HERE YEEEE HERE YEEEE! The Gallbladder has fought it’s last round, sang it’s last song and … I can’t think or any other irrelevant analogies to misuse so i’ll wind it in by just confirming that the gall bladder and all of it’s toxic stones have now been evicted.
5 days ago the wonders that be at Homerton University Hospital stabbed me up 4 more times and whipped the little fucker right out. My torso looks not too dissimilar to a game of Kerplunk now its home to 11 incisions but hey, it was necessary.
I was greeted at hospital by a team of nurses that each weirdly resembled a member of The N.W.A and I couldn’t have felt more secure and looked after. Fuckin’ ace bitches every one of them. ❤
They even ‘raised the roof’ when I finally managed to part with a piss after 2673838 million attempts post surgery, a sure clear sign I was fit and well enough to go home.
As elated as I am knowing that cretin gall bladder will never cause me strife again I can’t help but feel so very sad I’m under strict instruction to stay out of the gym for 6 whole weeks. No lifting, no intense exercise and NO core stability class. The last one I am not so sad about.
I was also told AFTER surgery that I will now be susceptible to hernias (that’s fine, I can avoid this if I follow the post op advice) BUT.. what I cannot avoid is a life long battle with intense bouts of ultimate diarrhoea. HAHAHAHAHAHAHAH Eh? Y THO?
As a predominantly constipated individual i’m looking on the bright side and figuring that this may even out the solid shit with the sloppy shit and settle on a an equilibrium of just standard normal shit.
Feel free to piss on my chips and tell me this is bull shit but it’s a theory i’m running with until proven otherwise. Otherwise being yesterday when I experienced my first ’bout’ … that was the first time though, i’m not taking that as a given for future reference.
Let me just bury my big head right back in the sand on this matter.
But again, FUCK ALL THAT. The pain is over, the attacks are no more and even though i’m only 5 days post op I feel an overwhelming relief that this 8 month ‘agony phase’ is now over and done with. 6 weeks recoup is a small price to pay. A life time of turbo shits is a small price to pay. A stab wound straight through my mother fuckin belly button is a small price to pay.
BTW, this 1 incision makes me feel queasy. All the others are sweet, legit, perfect… all stab wounds but NOT THROUGH MY BELLY BUTTON.
The belly button is the gate way to your soul, if this unravels then as far as I’ve been told SINCE BIRTH your entire body and all of its contents will just fall out of your skin.
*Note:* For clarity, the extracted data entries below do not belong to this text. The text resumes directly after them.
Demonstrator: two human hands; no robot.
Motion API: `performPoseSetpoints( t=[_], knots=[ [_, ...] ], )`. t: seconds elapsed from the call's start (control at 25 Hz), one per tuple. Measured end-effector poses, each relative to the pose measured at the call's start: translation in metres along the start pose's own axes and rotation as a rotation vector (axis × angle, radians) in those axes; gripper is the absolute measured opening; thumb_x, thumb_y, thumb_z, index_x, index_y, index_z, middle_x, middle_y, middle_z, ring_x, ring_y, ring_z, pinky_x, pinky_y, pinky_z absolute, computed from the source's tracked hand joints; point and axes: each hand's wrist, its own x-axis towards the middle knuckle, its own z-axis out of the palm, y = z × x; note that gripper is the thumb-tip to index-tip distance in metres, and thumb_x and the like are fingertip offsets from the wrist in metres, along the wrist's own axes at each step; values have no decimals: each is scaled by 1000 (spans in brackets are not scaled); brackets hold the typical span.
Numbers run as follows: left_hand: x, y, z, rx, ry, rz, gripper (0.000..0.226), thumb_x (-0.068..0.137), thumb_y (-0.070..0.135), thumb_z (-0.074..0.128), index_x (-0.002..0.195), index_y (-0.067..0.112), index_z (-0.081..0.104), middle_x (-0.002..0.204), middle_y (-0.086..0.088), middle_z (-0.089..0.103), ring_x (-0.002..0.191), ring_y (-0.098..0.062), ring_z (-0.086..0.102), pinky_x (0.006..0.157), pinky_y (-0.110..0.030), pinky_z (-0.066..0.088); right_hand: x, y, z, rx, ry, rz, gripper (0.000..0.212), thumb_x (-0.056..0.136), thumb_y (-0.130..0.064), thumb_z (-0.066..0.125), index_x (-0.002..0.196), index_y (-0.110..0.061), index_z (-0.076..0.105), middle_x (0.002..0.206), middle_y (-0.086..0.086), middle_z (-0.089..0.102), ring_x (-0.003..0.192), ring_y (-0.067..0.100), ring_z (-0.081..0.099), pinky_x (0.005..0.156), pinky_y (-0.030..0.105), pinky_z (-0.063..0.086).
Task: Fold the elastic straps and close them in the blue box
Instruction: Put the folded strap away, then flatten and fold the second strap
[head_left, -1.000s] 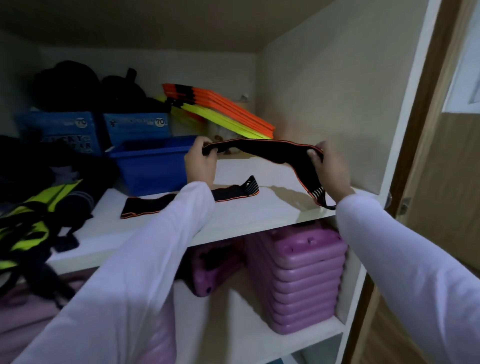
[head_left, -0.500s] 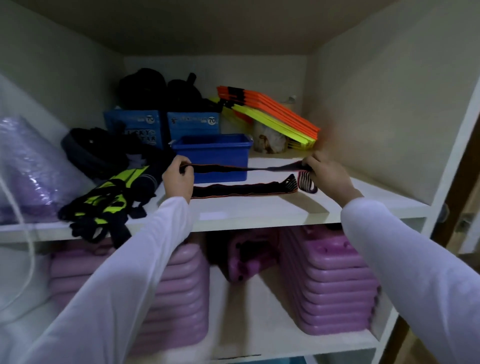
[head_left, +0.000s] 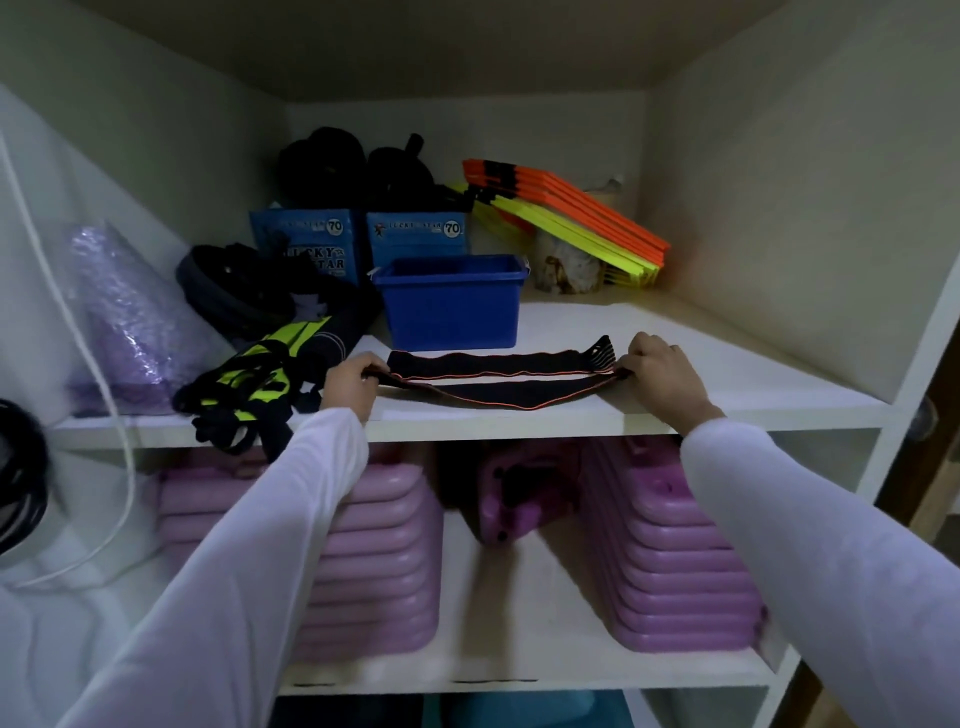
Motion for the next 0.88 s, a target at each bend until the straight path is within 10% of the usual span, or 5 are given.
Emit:
performPoseSetpoints(
  t=[0.24, 0.56, 0.68, 0.88],
  knots=[
    [0, -6, 1, 45, -124, -92, 45, 89, -13, 31, 106, -2, 72, 121, -20, 64, 53, -14, 43, 39, -5, 37, -12, 4, -1, 61, -191, 164, 29, 89, -22, 50, 107, -16, 72, 114, 10, 59, 110, 28, 51, 94, 36, 33],
    [13, 4, 1, 192, -206, -297, 27, 88, 28, 58, 75, 4, 62, 82, -17, 58, 85, -30, 58, 72, -30, 44, 6, -12, 3, 141, -73, 629, 67, 84, -59, 53, 123, -4, 55, 127, 17, 53, 124, 33, 43, 101, 43, 34],
    [14, 16, 7, 367, -333, -362, 53, 79, 52, 65, 99, 3, 61, 105, -16, 62, 111, -31, 57, 88, -33, 47, 15, -19, 1, 145, -247, 730, 71, 77, -65, 56, 117, -6, 57, 127, 15, 54, 126, 32, 41, 104, 44, 28],
    [25, 24, 10, 300, -356, -415, 56, 83, 28, 68, 126, -2, 50, 128, -17, 56, 124, -32, 51, 98, -33, 43, 24, -19, -1, 268, -361, 795, 35, 81, -43, 66, 90, -10, 56, 124, 16, 57, 125, 34, 43, 108, 44, 22]
  ],
)
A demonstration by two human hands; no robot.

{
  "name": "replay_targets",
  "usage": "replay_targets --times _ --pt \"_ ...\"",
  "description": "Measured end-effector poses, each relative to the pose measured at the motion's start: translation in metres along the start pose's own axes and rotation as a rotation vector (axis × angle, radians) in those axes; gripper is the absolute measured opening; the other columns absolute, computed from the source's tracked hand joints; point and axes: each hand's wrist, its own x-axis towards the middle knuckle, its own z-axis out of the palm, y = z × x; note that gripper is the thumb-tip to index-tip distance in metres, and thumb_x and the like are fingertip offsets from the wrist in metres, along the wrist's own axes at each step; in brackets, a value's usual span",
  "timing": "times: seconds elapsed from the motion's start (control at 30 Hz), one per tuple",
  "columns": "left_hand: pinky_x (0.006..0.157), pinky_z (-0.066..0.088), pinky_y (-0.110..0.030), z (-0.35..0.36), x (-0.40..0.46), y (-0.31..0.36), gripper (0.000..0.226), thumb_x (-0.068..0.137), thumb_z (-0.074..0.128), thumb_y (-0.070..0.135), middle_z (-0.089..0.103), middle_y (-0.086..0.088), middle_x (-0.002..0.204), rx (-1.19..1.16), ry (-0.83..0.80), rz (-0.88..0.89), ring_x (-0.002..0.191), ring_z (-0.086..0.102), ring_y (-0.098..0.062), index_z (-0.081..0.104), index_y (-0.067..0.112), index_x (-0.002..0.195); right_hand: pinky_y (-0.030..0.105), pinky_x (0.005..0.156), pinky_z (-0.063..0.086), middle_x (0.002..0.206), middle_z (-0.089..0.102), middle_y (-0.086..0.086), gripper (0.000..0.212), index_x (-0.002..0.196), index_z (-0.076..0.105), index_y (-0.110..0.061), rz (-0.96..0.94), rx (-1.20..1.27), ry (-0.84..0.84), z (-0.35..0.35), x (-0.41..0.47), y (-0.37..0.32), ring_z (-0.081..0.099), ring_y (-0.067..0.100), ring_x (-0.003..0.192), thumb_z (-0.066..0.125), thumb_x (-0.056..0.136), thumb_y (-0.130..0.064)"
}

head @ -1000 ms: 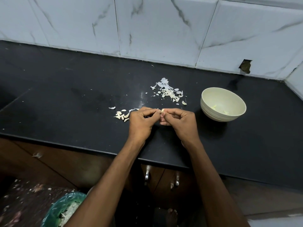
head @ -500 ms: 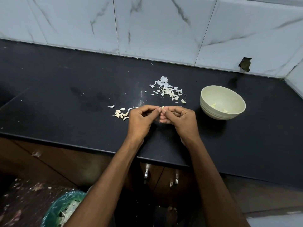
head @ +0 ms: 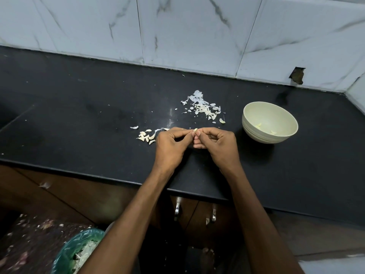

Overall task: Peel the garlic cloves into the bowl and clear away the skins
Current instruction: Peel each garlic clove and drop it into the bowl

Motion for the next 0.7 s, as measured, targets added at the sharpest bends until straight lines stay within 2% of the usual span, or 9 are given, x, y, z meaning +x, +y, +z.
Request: replay_targets --times 0.1,0.2,0.43,0.57,0.7 --pt "0.090 0.060 -0.035 -0.001 0.000 0.000 0.010 0.091 0.078 0.007 0.079 -0.003 0.095 -0.047 -0.011 -0.039 0.096 0.075 -0.021 0.083 0.008 0.100 0.034 0.077 0.065 0.084 0.078 0.013 0.011 0.104 0.077 0.002 -0.011 -0.016 -0.016 0.000 0.000 0.000 0.077 0.022 0.078 0.068 0.099 -0.004" --pt "0.091 0.061 -0.040 -0.001 0.001 0.000 0.009 0.091 0.078 0.008 0.079 -0.002 0.093 -0.049 -0.021 -0.052 0.095 0.076 -0.021 0.084 0.009 0.098 0.036 0.079 0.065 0.081 0.076 0.009 0.014 0.098 0.078 0.000 -0.031 -0.063 -0.046 -0.001 -0.001 0.000 0.074 0.016 0.077 0.065 0.100 -0.001" --pt "0.088 0.060 -0.036 0.001 -0.002 0.003 0.009 0.090 0.077 0.006 0.080 -0.001 0.090 -0.022 -0.025 -0.040 0.091 0.075 -0.015 0.084 0.010 0.095 0.039 0.077 0.065 0.073 0.072 0.009 0.020 0.085 0.077 -0.004 -0.053 -0.142 -0.060 -0.001 -0.001 -0.002 0.070 0.014 0.073 0.063 0.097 0.003" --pt "0.089 0.060 -0.039 0.001 -0.004 0.008 0.010 0.094 0.074 0.007 0.080 -0.009 0.087 -0.105 -0.066 -0.070 0.085 0.073 -0.015 0.083 0.009 0.091 0.034 0.072 0.065 0.073 0.070 0.010 0.015 0.090 0.078 0.004 0.004 -0.022 -0.042 -0.001 -0.002 -0.006 0.067 0.014 0.070 0.064 0.097 0.005" --pt "0.088 0.060 -0.040 -0.001 -0.005 0.011 0.010 0.095 0.074 0.007 0.080 -0.012 0.088 -0.153 -0.081 -0.095 0.084 0.074 -0.017 0.083 0.010 0.092 0.028 0.067 0.064 0.072 0.070 0.010 0.019 0.088 0.078 -0.002 0.040 0.034 -0.054 -0.001 -0.003 -0.011 0.067 0.013 0.067 0.064 0.097 0.006"
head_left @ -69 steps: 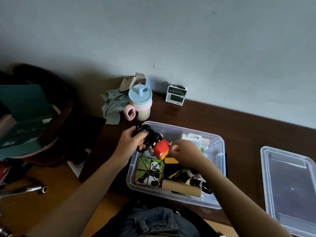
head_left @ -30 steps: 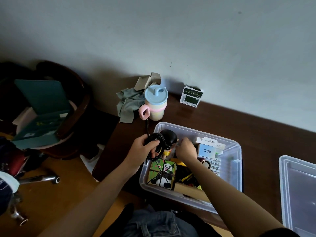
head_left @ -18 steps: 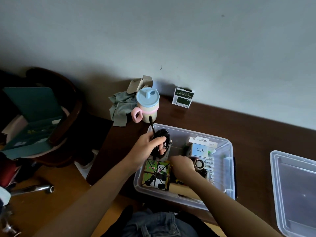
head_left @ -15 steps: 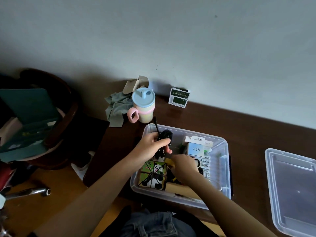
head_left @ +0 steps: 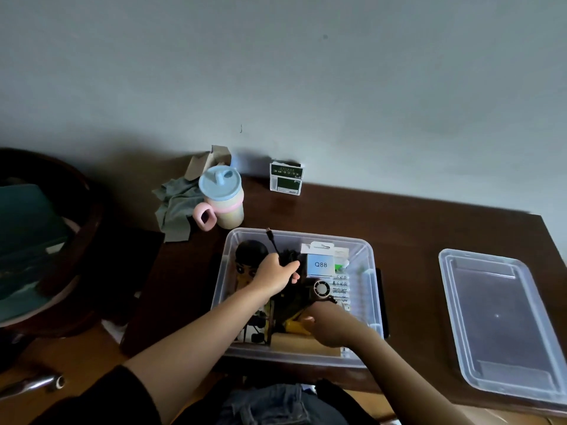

I’ve always had an ‘inny’ belly button which means I’ve always liked to put things inside it as a little secret space no one could ever find but me. I held coins in it as a child, crayons and even chocolate at one point. Very messy, I don’t recommend it.
So it unsettled me that this sacred haven that has stopped me falling apart for 33 years has now been penetrated by my sisters in The N.W.A, sorry NHS.
I forgive them of course, but always give a sister a heads up when you’re gonna go messing with her coin holder. It’s just manners bro.